* **PROBLEM**:
Here the job is to transcribe the data exactly while omitting the images.

* **SUPPLIED DATA**:
==========

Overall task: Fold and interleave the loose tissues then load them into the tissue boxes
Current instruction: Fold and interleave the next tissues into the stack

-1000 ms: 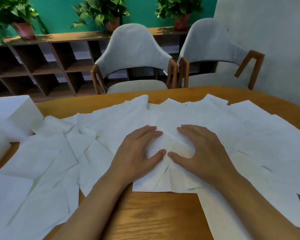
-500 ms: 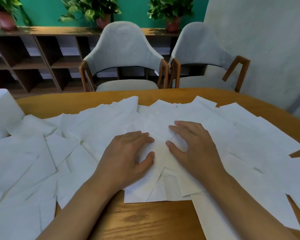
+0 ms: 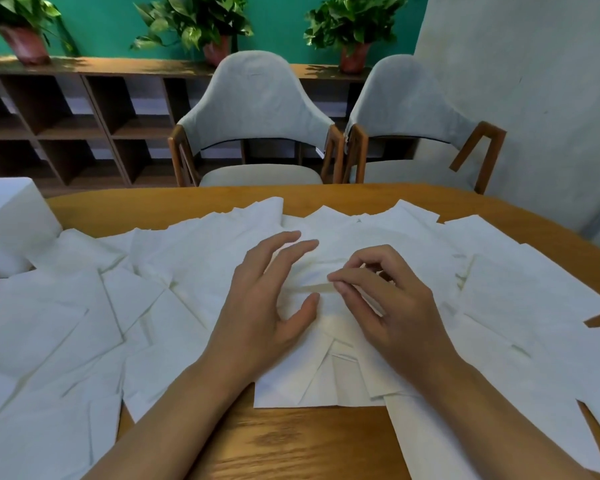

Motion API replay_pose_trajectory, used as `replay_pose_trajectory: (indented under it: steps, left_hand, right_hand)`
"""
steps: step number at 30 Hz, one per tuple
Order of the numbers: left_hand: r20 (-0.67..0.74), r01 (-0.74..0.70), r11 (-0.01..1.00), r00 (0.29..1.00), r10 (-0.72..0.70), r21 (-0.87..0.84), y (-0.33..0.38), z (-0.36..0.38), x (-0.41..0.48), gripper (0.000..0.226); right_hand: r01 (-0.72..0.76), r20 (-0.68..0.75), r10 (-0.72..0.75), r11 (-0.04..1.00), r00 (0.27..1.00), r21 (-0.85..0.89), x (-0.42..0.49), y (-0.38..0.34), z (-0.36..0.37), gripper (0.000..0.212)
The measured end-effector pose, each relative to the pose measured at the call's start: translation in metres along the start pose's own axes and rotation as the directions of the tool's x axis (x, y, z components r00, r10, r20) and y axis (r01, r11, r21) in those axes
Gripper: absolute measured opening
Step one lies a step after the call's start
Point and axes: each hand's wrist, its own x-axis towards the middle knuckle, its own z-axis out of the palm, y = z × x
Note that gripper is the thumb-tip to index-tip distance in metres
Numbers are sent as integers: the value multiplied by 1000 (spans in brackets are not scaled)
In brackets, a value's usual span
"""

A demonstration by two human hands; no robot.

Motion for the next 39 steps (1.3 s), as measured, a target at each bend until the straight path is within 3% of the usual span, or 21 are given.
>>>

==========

* **WRITTEN RESPONSE**:
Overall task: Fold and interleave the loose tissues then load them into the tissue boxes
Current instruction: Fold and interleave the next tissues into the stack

-1000 ms: 
-500 ms: 
+0 ms: 

Motion API replay_pose_trajectory, used as `replay_pose_trajectory: (indented under it: steps, left_hand, right_hand)`
"""
steps: step number at 30 Hz, one per tuple
Order of the numbers: left_hand: r20 (-0.67..0.74), r01 (-0.74..0.70), r11 (-0.01..1.00), r00 (0.29..1.00), r10 (-0.72..0.70), r21 (-0.87..0.84), y (-0.33..0.38), z (-0.36..0.38), x (-0.41..0.48), gripper (0.000..0.226); right_hand: r01 (-0.72..0.76), r20 (-0.68..0.75), r10 (-0.72..0.75), r11 (-0.04..1.00), r00 (0.27..1.00), r21 (-0.85..0.89), x (-0.42..0.49), y (-0.38..0.34), z (-0.36..0.37), gripper (0.000..0.212)
The measured end-effector pose, each relative to the pose measured at the call's start: translation in metres along the start pose's own axes and rotation as the directions of the tool's x axis (x, y, z components r00, r10, r20) and y axis (r01, r11, r21) in those axes
Gripper: absolute measured opening
Step one lies a step after the call's start
Point and axes: each hand's wrist, its own x-axis towards the middle knuckle, its own z-axis out of the palm, y = z × x
Note that gripper is the thumb-tip to index-tip distance in metres
Numbers are sent as integers: the value multiplied by 1000 (spans in brackets are not scaled)
In brackets, a value's usual span
"""

A demonstration by two human hands; no robot.

Motion for the next 39 steps (1.3 s), as measured, a target at each bend until the straight path is within 3% of the usual span, or 21 are given.
>>>

Nothing remains to be added to this answer.